Le générique est déjà une mise en bouche de la mise en scène rythmée et aérienne de la série. Les combats sont chorégraphiés, calés à la seconde près sur le rythme frénétique de la musique, et donne aux images plus de poids à l'impact. L'utilisation du jazz bebop** n'est pas anodin. C'est une musique chargée en connotations, sorte de raccourcis vers un imaginaire collectif déjà implanté par son utilisation dans les séries noires. Bref, une musique qui nous transporte directement dans un ailleurs. Qui n’a pas pensé aux volutes de fumée qui s’échappent d’une cigarette sur Cosmos, ou d’une lente dérive interstellaire sur Space Lion ? Pour les puristes de séries noires ou de science-fiction, l’utilisation du saxophone, puis plus tard du duo gagnant saxophone/synthétiseur n’est pas sans rappeler l’univers rétro-futuriste du film Blade Runner de Ridley Scott dans lequel Vangelis nous y plongeait jusqu’au cou. 
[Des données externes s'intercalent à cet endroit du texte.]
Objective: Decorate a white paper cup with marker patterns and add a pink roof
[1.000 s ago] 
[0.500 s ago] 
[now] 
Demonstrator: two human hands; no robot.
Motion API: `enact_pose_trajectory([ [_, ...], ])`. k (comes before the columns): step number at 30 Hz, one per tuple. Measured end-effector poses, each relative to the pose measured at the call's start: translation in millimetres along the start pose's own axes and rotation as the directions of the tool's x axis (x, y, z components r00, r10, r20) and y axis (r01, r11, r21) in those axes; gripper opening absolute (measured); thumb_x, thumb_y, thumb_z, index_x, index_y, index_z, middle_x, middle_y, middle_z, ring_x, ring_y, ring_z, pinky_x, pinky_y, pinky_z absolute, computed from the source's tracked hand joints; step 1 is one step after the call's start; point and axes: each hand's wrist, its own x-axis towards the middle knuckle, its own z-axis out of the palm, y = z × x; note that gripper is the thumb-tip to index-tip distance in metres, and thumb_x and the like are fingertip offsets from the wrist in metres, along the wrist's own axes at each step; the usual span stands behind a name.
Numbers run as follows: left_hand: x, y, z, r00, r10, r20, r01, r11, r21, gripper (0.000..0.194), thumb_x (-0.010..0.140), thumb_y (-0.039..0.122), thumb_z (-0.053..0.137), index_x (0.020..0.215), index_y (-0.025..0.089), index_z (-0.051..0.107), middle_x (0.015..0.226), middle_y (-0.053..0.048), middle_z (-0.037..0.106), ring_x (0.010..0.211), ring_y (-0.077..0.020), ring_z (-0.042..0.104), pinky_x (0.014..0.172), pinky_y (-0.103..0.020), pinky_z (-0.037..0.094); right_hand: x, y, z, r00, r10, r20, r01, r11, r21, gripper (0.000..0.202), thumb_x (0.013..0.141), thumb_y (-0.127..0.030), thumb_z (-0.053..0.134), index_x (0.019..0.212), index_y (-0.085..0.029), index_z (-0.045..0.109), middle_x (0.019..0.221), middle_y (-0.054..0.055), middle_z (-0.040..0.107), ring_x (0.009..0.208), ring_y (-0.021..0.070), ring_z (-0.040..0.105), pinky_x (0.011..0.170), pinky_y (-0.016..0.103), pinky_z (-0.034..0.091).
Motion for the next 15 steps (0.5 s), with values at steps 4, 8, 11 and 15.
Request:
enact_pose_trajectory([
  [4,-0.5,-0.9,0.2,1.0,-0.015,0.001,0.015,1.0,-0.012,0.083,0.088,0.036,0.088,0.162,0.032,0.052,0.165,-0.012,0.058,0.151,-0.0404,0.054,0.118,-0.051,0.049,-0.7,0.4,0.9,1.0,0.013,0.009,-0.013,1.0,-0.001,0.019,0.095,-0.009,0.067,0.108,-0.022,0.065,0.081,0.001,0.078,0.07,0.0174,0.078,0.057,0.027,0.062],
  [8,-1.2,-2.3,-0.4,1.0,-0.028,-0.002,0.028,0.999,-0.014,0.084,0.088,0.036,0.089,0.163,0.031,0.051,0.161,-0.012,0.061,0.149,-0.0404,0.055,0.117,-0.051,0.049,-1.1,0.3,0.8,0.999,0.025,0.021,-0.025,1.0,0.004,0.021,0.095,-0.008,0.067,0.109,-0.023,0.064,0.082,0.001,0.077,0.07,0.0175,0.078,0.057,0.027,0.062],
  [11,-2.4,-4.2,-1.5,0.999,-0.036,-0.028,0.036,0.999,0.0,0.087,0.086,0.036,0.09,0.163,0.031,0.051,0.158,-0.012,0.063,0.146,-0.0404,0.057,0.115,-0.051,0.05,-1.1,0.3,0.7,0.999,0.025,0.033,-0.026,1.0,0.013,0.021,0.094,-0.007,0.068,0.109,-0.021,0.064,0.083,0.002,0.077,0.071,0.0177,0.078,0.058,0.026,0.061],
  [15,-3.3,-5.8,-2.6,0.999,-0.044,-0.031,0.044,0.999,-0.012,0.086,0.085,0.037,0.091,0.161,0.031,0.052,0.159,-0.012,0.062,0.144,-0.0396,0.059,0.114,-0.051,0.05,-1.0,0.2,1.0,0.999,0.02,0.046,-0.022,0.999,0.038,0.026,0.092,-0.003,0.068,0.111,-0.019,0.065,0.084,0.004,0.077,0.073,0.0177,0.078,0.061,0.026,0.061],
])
La musique donne aux images une profondeur considérable, et apporte toute la contradiction et le glamour nécessaires à cette série pour nous happer dans son univers. Essayez d'imaginer Drive sans la BO de Kavinsky ou celle de Pirates des Caraïbes sans la musique de Hans Zimmer. Impensable. Autant presser le bouton "mute", et passer 1h30 de film dans le plus grand silence.

 

De la même façon que CowBoy Bebop faisait vibrer science fiction et jazz sur la même fréquence, les amateurs du genre de Watanabe pourront retrouver son style particulier dans la série Samuraï Champloo (disponible en intégralité sur votre chaîne favorite de vidéos "gratuites"), dont le thème est, cette fois-ci, de faire coincider genre théâtral japonais de combats de sabres (Chanbara) et musique hip-hop. A croire qu'il n'y a que la contradiction pour nous fait tenir en alerte.

 

See you soon, Space Cowboy, et passez un très bon nouvel an !

 

*rétrofuturiste = volonté de représenter le futur ou le passé tel qu’on se l’imagine avec nos connaissances actuelles. Un peu lorsque vous tentez d’imaginez à quoi ressemblera le futur à l’époque de vos arrières arrières arrières petits enfants.

**jazz bebop = le genre bebop est une dérive du jazz qui s'appuie sur une volonté de s'affranchir des partitions structurées des orchestres, et de laisser plus de place aux solo d'instruments et à l'improvisation. Le pianiste Thelonious Monk, le saxophoniste Charlie Parker, les trompettistes Dizzy Gillespie et Miles Davis sont des représentants du bebop.